En annonçant des réformes allant dans la sens de la «réduction de la vulnérabilité de la dette» et du «renforcement de la gouvernance», le FMI et le gouvernement sont tombés dans la politique de l’autruche. Autrement dit, ils ont fait comme si la situation actuelle n’était pas la conséquence d’une gouvernance hérétique. Depuis 12 ans maintenant, le gouvernement n’a de cesse d’œuvrer à un changement de la structure de la dette. Au vu et au su du gendarme de la finance mondiale, il a pris ses distances avec les créanciers traditionnels, émettant des obligations souveraines à tout-va, s’ouvrant aux prêteurs commerciaux et autres banques privées. Malgré les mises en garde de nombreux acteurs politiques ou sociaux, il a maintenu sa stratégie de l’endettement sans limite et à des fins inconnues. Comme le note l’analyste financier Mays Mouissi, sur la seule année 2020 «le gouvernement (…) a endetté (..) (le Gabon) de 1. 081 milliards FCFA supplémentaires nets.»
Chat échaudé…
Au lieu d’encourager l’exécutif à «emprunter pour rembourser», le FMI aurait été plus pertinent en l’incitant à mettre en œuvre des réformes adaptées au contexte. Sur la circulation de l’information, la gestion des risques, la lutte contre les préfinancements ou l’évaluation des politiques publiques, l’institution de Bretton Woods aurait pu être d’un apport important. Sans nier la souveraineté du Gabon, elle aurait pu s’attacher à ancrer quelques principes cardinaux dans la pratique administrative : transparence, responsabilité et durabilité. Loin de jouer les Cassandre, «le renforcement du système bancaire» ne contribuera ni à la lutte contre les capitaux toxiques ou le shadow banking ni à une meilleure coordination entre prêteurs et, encore moins, à un dialogue fécond avec l’emprunteur. Ne pouvant être assimilé à une remise à plat des régies financières, notamment les Douanes et les Impôts, «le renforcement du cadre de lutte contre la corruption» ne créera pas les conditions d’une meilleure collecte des recettes. Ce projet ne permettra pas non plus de faire la lumière sur les exonérations fiscales accordées à certains investisseurs.

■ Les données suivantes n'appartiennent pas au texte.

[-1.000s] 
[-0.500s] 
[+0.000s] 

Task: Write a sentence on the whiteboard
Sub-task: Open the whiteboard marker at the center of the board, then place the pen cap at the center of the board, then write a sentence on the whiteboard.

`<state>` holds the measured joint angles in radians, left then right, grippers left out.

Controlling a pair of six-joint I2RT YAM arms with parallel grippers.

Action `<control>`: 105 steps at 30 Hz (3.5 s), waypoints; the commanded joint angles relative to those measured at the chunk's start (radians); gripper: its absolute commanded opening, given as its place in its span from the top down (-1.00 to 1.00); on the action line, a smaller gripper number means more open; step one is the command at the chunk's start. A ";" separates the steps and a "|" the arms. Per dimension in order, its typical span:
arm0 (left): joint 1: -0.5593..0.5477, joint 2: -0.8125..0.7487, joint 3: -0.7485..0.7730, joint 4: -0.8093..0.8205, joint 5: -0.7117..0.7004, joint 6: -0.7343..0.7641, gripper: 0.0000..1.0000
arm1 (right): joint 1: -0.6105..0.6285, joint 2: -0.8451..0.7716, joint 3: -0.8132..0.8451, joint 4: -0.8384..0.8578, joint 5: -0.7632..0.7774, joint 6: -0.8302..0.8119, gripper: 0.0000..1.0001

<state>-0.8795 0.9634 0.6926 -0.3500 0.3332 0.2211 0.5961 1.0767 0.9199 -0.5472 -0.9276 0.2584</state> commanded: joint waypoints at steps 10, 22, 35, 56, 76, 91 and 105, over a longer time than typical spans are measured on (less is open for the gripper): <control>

Pour autant, à en croire le directeur général adjoint et président intérimaire du FMI, cet accord vise à «sauver des vies et des moyens de subsistance.» Pour ce faire, «l’accent sera mis sur la résolution des problèmes structurels (…) afin de placer la dette publique sur une trajectoire (…) baissière et de favoriser une croissance forte, durable, verte et inclusive (…)» On voudrait y croire. Mais, chat échaudé craignant l’eau froide, on cherche à savoir de quelles garanties Mitsuhiro Furusawa s’est-il doté pour être aussi péremptoire. En tout cas, on prend date : sauf improbable changement de pratique politique, ce prêt n’améliorera en rien les conditions de vie des Gabonais.